» EXERCISE:
Every record that follows is to be copied exactly, with the pictures omitted.

» PROVIDED MATERIAL:
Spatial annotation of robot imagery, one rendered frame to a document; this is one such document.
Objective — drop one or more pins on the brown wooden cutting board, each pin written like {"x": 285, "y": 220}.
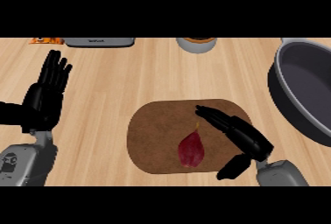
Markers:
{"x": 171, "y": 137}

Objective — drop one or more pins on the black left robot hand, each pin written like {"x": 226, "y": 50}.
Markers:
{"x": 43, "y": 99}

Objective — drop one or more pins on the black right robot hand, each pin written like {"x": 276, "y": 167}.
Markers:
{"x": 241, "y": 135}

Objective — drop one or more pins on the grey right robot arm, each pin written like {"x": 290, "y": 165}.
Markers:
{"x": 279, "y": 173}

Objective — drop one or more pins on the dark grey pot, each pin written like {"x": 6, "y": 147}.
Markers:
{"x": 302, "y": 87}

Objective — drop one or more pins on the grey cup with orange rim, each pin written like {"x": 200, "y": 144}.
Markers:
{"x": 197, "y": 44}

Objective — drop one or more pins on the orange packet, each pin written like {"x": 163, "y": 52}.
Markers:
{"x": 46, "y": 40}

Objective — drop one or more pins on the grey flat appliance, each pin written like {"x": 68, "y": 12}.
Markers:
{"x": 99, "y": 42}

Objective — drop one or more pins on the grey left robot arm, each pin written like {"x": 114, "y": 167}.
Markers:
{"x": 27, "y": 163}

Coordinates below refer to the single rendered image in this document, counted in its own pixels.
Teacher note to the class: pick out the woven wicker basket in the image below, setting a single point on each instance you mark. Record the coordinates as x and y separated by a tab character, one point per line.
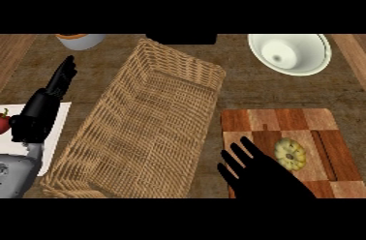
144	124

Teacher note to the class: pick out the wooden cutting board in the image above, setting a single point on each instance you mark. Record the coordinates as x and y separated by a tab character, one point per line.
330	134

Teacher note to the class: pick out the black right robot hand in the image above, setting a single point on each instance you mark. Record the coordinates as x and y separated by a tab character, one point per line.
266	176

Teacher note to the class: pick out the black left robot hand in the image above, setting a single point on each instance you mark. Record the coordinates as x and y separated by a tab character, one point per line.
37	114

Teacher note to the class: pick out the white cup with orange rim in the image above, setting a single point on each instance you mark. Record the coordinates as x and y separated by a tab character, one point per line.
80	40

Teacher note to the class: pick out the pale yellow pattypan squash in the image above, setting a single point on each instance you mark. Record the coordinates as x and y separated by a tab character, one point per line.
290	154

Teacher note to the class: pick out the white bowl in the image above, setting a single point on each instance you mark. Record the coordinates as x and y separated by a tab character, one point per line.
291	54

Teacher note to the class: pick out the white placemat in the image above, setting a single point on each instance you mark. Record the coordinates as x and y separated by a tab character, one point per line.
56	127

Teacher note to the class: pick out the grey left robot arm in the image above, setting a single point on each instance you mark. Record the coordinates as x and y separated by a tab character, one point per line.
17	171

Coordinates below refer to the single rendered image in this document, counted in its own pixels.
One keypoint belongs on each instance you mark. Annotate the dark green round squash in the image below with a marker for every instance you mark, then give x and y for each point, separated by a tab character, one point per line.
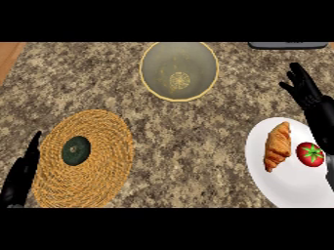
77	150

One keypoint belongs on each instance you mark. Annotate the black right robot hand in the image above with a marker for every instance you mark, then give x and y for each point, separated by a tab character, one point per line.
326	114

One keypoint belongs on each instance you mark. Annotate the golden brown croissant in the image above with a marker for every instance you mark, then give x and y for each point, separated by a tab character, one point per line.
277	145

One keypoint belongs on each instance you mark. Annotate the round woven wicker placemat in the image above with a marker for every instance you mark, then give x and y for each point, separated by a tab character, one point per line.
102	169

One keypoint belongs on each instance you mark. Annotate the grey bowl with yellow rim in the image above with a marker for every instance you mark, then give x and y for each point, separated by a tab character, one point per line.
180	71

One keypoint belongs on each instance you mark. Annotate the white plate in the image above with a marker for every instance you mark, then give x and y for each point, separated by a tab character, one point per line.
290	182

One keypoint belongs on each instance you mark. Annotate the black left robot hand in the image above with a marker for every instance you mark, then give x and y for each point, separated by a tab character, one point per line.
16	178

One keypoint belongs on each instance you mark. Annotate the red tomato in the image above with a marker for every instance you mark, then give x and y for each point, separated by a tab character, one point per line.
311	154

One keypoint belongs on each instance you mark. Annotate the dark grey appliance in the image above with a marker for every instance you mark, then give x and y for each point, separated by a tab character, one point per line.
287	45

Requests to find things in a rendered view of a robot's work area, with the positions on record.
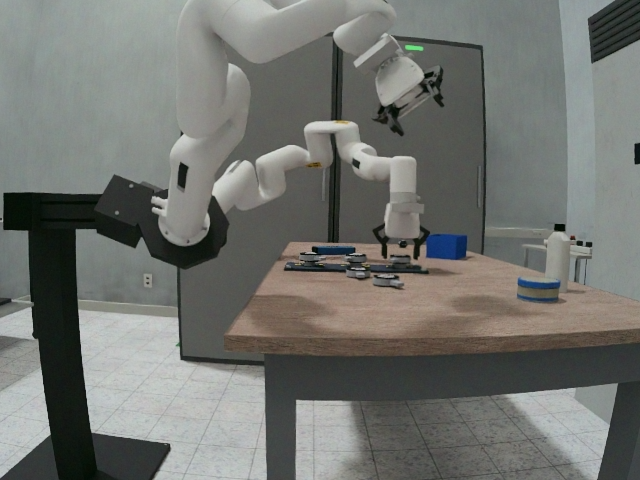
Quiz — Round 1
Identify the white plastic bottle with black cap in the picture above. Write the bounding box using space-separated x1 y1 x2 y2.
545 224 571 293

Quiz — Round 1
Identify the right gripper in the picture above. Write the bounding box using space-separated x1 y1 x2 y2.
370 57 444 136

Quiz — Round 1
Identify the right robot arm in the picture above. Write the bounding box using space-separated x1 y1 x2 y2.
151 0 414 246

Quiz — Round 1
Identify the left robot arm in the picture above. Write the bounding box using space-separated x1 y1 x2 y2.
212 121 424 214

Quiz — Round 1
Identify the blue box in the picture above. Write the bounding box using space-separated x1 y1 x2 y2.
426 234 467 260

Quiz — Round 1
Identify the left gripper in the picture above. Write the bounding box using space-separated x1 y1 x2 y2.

» TASK ANSWER:
Spatial annotation of robot imagery, one rendered frame to a document; this is one such document.
Objective — drop one or more pins on the brown wooden cutting board, each pin written like {"x": 285, "y": 220}.
Markers:
{"x": 171, "y": 137}

Objective — drop one or more pins on the black left robot hand, each pin written like {"x": 226, "y": 50}.
Markers:
{"x": 43, "y": 99}

Objective — drop one or more pins on the black right robot hand, each pin written like {"x": 276, "y": 167}.
Markers:
{"x": 241, "y": 135}

Objective — drop one or more pins on the grey right robot arm, each pin written like {"x": 290, "y": 165}.
Markers:
{"x": 279, "y": 173}

Objective — drop one or more pins on the dark grey pot, each pin written like {"x": 6, "y": 147}.
Markers:
{"x": 302, "y": 87}

Objective — drop one or more pins on the grey cup with orange rim, each pin written like {"x": 200, "y": 144}.
Markers:
{"x": 197, "y": 44}

Objective — drop one or more pins on the orange packet, each pin written like {"x": 163, "y": 52}.
Markers:
{"x": 46, "y": 40}

Objective — drop one or more pins on the grey flat appliance, each pin written like {"x": 68, "y": 12}.
Markers:
{"x": 99, "y": 42}

Objective — drop one or more pins on the grey left robot arm, each pin written like {"x": 114, "y": 167}.
Markers:
{"x": 27, "y": 163}

Coordinates below refer to the single rendered image in this document, counted in its own pixels.
Teacher note to the class: pick out the woven wicker basket in the image below, setting a single point on each instance you mark. Record the coordinates as x and y separated by a tab character, one point per line.
144	124

Teacher note to the class: pick out the wooden cutting board in the image above, setting a single point on each instance you mark. Record the coordinates as x and y separated by a tab character, one point per line.
330	134

Teacher note to the class: pick out the black right robot hand in the image above, setting a single point on each instance you mark. Record the coordinates as x and y separated by a tab character, one point per line.
266	176

Teacher note to the class: pick out the black left robot hand in the image above, setting a single point on each instance you mark. Record the coordinates as x and y separated by a tab character, one point per line.
37	114

Teacher note to the class: pick out the white cup with orange rim in the image above, setting a single point on each instance you mark. Record the coordinates as x and y separated by a tab character, one point per line.
80	40

Teacher note to the class: pick out the pale yellow pattypan squash in the image above, setting a single point on each instance you mark. Record the coordinates as x and y separated by a tab character, one point per line.
290	154

Teacher note to the class: pick out the white bowl in the image above, setting a single point on each instance you mark. Record the coordinates as x and y separated by a tab character, one point per line.
291	54

Teacher note to the class: pick out the white placemat in the image above, setting a single point on each instance you mark. Record the coordinates as x and y separated by a tab character, one point per line.
56	127

Teacher note to the class: pick out the grey left robot arm in the image above, setting a single point on each instance you mark. Record the coordinates as x and y separated by a tab character, one point per line.
17	171

Coordinates below refer to the single rendered image in this document, counted in its own pixels.
One keypoint belongs on each instance you mark. Annotate the dark green round squash in the image below with a marker for every instance you mark, then give x and y for each point, separated by a tab character, one point per line.
77	150

One keypoint belongs on each instance you mark. Annotate the black right robot hand in the image above with a marker for every instance you mark, then give x and y for each point, separated by a tab character, one point per line.
326	114

One keypoint belongs on each instance you mark. Annotate the golden brown croissant in the image above with a marker for every instance you mark, then give x and y for each point, separated by a tab character, one point per line.
277	145

One keypoint belongs on each instance you mark. Annotate the round woven wicker placemat in the image above with a marker for every instance you mark, then give x and y for each point, separated by a tab character, one point per line.
102	169

One keypoint belongs on each instance you mark. Annotate the grey bowl with yellow rim in the image above with a marker for every instance you mark, then give x and y for each point, separated by a tab character, one point per line.
180	71

One keypoint belongs on each instance you mark. Annotate the white plate in the image above with a marker for every instance you mark, then give x and y for each point, separated by a tab character, one point per line.
290	182

One keypoint belongs on each instance you mark. Annotate the black left robot hand in the image above with a marker for every instance you mark, then give x and y for each point, separated by a tab character, one point per line.
16	178

One keypoint belongs on each instance you mark. Annotate the red tomato in the image above with a marker for every instance you mark, then give x and y for each point, separated by a tab character, one point per line.
311	154

One keypoint belongs on each instance you mark. Annotate the dark grey appliance in the image above with a marker for every instance you mark, then give x and y for each point, separated by a tab character, one point per line.
287	45

Requests to find things in a rendered view of a robot's work area, with the positions on record.
Quiz — Round 1
Identify the white plastic bottle with black cap in the picture above. Write the bounding box using space-separated x1 y1 x2 y2.
545 224 571 293

Quiz — Round 1
Identify the right gripper in the picture above. Write the bounding box using space-separated x1 y1 x2 y2.
370 57 444 136

Quiz — Round 1
Identify the right robot arm in the picture above. Write the bounding box using space-separated x1 y1 x2 y2.
151 0 414 246

Quiz — Round 1
Identify the left robot arm in the picture above. Write the bounding box using space-separated x1 y1 x2 y2.
212 121 424 214

Quiz — Round 1
Identify the blue box in the picture above. Write the bounding box using space-separated x1 y1 x2 y2.
426 234 467 260

Quiz — Round 1
Identify the left gripper in the picture above. Write the bounding box using space-separated x1 y1 x2 y2.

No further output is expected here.